#### [Task objective]
Give back, exactly as written, the lines from the beginning of the listing through the one that contains "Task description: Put".
= = = = = = =
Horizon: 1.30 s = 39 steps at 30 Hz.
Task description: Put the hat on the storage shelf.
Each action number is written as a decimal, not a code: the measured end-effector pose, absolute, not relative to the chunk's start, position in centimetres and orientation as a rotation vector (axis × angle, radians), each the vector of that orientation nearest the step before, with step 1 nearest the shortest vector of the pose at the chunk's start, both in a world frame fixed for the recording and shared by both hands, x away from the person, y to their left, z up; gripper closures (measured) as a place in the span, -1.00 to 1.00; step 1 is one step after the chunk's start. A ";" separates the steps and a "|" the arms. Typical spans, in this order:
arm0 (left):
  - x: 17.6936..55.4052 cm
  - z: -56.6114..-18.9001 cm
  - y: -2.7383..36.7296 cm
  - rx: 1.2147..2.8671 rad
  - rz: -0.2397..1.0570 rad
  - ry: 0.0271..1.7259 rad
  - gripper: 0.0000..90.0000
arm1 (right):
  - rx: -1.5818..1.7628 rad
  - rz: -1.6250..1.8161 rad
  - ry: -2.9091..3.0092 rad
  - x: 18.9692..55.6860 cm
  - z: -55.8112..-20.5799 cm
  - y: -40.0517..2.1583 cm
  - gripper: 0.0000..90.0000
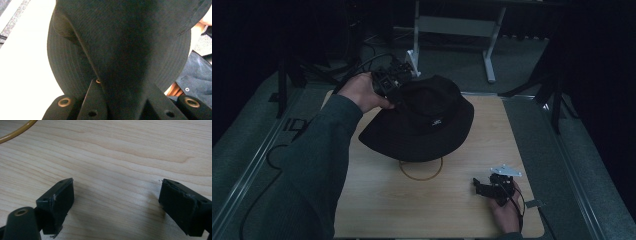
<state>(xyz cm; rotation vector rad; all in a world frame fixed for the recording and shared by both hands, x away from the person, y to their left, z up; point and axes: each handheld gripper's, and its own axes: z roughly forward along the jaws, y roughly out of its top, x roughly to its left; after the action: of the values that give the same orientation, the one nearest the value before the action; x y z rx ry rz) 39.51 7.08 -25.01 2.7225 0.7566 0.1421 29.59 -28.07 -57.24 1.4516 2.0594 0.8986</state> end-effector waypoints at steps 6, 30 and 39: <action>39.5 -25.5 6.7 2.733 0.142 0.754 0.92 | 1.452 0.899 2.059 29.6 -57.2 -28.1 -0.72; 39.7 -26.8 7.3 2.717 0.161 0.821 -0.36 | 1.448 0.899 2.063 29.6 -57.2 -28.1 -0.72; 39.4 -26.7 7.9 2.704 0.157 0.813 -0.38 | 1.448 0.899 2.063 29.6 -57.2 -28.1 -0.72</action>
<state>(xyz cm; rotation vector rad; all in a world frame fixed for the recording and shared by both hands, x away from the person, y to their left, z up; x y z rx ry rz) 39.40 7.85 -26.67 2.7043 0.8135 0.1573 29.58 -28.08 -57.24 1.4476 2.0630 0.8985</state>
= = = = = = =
#### [Result of the task]
Horizon: 1.30 s = 39 steps at 30 Hz.
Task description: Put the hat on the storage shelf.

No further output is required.